_WORK ORDER_: Present each line of the entries below that holds the word "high".

(Stored items)
================

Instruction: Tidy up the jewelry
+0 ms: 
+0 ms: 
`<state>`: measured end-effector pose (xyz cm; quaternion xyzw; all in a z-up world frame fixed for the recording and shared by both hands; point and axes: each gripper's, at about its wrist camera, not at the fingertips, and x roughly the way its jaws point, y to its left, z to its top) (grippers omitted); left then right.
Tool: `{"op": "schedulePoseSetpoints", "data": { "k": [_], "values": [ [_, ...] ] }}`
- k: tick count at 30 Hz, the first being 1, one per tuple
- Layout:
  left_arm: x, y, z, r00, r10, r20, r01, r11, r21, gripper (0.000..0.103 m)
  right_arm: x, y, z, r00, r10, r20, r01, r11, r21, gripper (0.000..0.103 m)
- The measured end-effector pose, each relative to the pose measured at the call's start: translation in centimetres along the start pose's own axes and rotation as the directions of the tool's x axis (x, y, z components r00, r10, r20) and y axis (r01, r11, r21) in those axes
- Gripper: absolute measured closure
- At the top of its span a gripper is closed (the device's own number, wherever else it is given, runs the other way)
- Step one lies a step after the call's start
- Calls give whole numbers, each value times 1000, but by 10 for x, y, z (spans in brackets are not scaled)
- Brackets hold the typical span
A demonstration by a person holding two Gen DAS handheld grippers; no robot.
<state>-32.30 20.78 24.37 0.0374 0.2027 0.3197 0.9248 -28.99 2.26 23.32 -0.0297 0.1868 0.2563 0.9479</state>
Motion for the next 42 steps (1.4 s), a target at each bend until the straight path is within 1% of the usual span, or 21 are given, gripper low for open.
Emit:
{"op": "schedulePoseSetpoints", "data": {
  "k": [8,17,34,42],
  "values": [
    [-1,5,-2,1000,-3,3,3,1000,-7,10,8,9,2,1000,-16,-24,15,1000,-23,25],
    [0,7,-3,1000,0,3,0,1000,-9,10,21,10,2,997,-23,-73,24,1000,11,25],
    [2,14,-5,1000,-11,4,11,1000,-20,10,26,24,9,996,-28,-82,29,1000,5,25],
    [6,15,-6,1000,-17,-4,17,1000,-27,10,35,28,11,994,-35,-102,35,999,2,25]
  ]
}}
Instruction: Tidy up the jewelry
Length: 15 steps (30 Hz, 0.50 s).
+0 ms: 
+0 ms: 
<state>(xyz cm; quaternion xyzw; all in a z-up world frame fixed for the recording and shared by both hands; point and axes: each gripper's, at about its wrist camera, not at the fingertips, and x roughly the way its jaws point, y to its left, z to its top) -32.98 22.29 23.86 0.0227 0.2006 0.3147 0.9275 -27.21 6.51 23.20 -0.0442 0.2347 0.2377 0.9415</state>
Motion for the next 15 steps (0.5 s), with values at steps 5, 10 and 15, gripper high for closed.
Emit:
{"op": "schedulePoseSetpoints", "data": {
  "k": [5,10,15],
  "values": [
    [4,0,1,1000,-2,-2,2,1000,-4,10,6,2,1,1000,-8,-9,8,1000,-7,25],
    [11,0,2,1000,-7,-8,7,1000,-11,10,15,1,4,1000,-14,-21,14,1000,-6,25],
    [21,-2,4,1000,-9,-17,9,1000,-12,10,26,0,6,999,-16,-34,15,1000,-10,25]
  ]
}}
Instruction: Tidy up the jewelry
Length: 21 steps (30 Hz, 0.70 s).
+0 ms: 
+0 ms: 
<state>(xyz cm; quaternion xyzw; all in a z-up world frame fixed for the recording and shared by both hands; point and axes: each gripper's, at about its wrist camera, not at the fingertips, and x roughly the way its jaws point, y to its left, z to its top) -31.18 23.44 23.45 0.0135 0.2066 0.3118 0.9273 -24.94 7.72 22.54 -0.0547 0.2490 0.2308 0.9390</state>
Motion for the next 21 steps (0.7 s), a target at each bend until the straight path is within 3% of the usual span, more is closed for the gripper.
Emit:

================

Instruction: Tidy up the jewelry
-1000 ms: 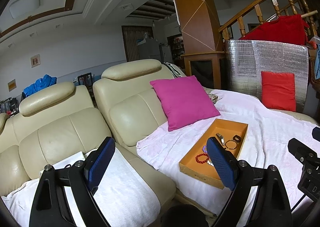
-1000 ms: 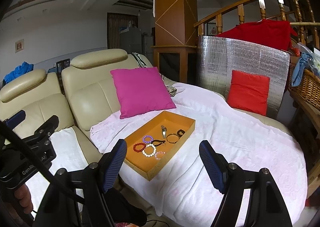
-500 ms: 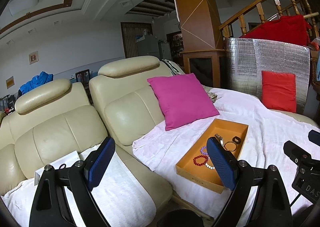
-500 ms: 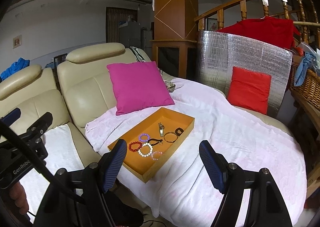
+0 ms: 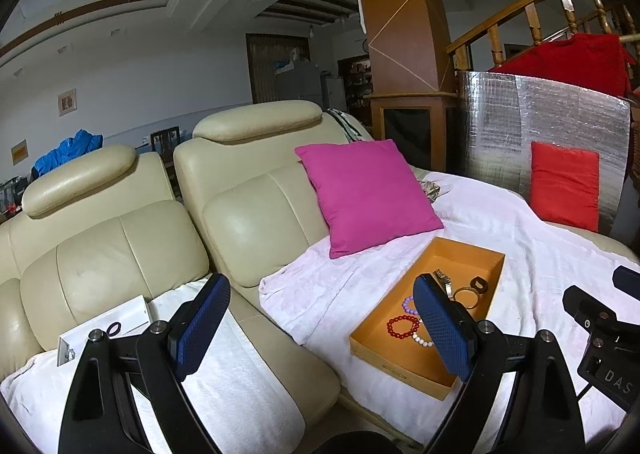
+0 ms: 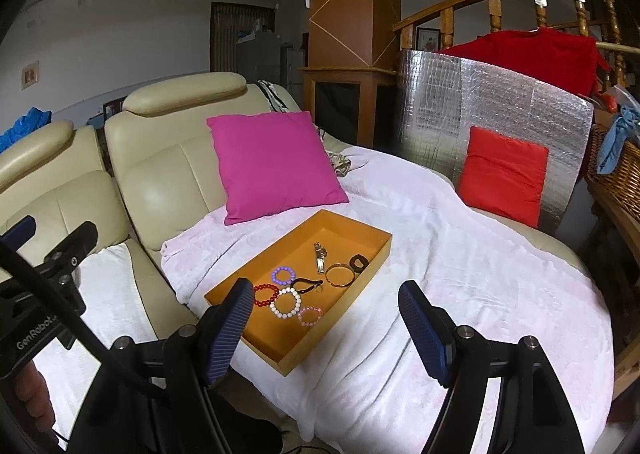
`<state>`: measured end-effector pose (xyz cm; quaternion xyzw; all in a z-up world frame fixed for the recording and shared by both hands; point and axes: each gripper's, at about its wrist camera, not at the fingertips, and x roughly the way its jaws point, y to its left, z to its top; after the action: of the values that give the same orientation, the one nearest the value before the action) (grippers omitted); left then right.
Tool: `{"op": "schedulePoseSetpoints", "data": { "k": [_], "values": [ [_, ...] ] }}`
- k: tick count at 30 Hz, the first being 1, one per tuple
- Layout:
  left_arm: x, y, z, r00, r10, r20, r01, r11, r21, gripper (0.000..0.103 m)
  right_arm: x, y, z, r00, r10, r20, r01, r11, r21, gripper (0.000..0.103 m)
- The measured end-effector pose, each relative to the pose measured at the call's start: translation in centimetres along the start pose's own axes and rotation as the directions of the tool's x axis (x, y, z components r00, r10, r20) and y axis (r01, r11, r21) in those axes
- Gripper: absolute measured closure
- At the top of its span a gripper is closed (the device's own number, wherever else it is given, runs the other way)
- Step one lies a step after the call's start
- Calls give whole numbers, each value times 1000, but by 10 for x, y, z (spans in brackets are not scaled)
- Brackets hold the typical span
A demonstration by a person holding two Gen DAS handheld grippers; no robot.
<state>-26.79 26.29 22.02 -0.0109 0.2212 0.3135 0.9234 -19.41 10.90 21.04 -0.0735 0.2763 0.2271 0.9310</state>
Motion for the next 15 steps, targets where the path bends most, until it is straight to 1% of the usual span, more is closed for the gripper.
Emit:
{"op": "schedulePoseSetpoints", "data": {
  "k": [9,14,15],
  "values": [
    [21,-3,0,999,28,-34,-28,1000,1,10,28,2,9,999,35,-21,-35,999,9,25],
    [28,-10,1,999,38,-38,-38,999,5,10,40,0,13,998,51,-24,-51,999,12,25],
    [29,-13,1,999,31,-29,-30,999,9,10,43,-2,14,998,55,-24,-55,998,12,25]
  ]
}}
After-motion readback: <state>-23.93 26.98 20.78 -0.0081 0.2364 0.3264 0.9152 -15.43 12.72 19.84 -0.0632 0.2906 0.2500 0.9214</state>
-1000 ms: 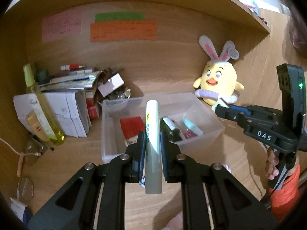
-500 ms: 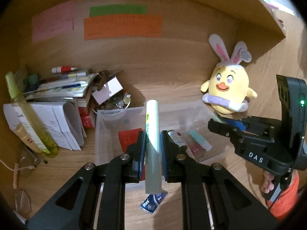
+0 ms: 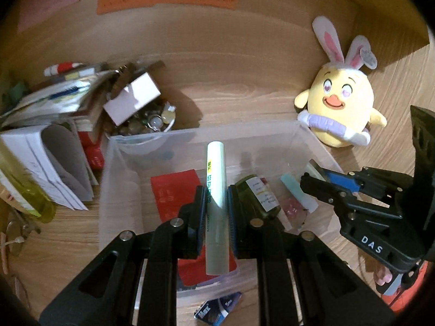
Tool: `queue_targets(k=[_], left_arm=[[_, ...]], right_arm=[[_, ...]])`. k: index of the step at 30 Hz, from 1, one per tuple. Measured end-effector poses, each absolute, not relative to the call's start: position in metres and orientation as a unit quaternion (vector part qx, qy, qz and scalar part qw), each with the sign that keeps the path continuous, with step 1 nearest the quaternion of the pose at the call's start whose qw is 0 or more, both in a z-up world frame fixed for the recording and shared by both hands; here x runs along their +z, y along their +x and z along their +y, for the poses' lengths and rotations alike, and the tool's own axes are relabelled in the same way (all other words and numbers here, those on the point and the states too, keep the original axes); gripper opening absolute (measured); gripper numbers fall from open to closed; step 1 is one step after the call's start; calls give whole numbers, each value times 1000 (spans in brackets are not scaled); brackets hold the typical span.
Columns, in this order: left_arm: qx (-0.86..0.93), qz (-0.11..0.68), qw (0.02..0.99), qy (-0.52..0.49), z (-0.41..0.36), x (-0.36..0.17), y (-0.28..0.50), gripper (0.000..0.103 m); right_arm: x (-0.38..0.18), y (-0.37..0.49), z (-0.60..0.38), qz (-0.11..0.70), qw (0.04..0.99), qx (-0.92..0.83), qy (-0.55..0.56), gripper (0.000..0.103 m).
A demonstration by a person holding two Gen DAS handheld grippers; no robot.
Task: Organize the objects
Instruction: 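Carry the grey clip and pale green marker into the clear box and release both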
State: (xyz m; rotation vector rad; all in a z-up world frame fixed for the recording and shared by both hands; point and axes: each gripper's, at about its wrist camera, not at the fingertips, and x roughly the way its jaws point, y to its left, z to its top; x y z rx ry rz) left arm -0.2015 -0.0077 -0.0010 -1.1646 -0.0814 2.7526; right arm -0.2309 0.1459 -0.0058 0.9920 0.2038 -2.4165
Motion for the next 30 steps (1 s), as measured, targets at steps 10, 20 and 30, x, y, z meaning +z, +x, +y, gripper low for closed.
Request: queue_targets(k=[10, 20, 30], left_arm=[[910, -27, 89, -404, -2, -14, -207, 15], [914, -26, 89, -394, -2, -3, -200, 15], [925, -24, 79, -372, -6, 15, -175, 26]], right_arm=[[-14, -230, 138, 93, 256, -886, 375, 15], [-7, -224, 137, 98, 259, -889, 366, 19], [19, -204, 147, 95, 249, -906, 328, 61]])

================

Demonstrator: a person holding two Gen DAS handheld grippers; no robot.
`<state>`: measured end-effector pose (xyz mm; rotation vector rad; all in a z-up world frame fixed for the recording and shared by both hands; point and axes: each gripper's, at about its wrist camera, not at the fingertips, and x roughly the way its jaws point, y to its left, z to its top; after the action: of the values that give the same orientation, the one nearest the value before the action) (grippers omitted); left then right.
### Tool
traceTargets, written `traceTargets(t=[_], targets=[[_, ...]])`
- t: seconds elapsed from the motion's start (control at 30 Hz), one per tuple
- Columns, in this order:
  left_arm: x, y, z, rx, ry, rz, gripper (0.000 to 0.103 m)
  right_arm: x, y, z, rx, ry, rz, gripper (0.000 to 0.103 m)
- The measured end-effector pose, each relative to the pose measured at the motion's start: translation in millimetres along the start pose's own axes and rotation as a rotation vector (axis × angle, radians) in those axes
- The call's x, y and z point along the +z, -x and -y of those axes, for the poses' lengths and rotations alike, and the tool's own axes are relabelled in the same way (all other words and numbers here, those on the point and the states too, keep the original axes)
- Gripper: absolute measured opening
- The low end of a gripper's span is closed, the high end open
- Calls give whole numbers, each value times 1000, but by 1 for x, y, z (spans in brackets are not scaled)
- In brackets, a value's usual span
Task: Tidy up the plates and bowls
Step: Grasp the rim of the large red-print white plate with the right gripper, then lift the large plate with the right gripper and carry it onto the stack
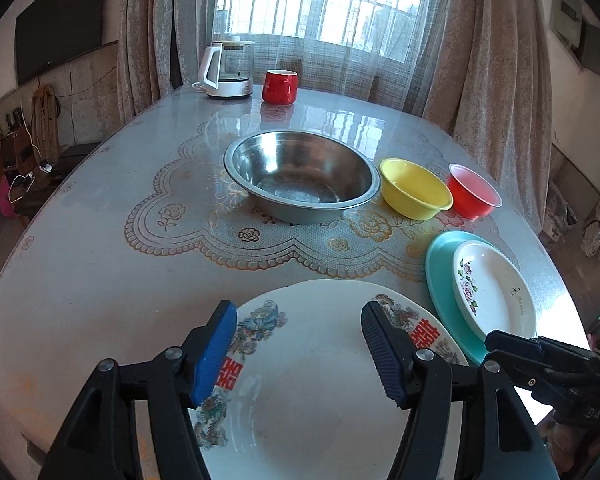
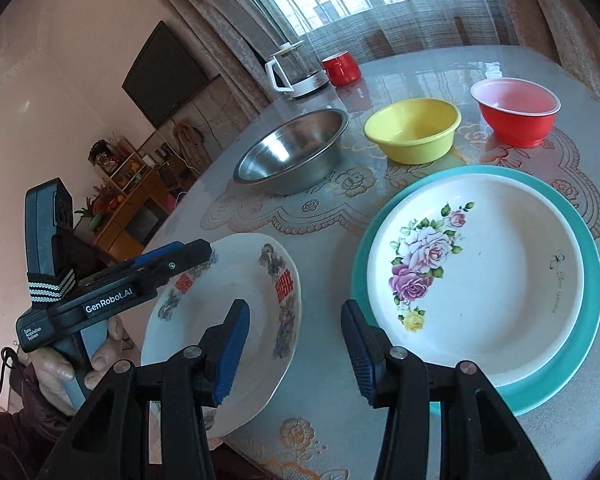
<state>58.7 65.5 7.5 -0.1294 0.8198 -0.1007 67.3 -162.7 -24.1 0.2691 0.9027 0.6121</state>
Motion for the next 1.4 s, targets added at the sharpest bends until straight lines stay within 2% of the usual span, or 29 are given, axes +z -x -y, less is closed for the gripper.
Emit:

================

_TASK SOLUTION_:
Motion for the next 15 steps (0.5 s), with values at steps 5, 10 and 15, gripper high for closed.
- The low end of a gripper's span is closed, the high end open

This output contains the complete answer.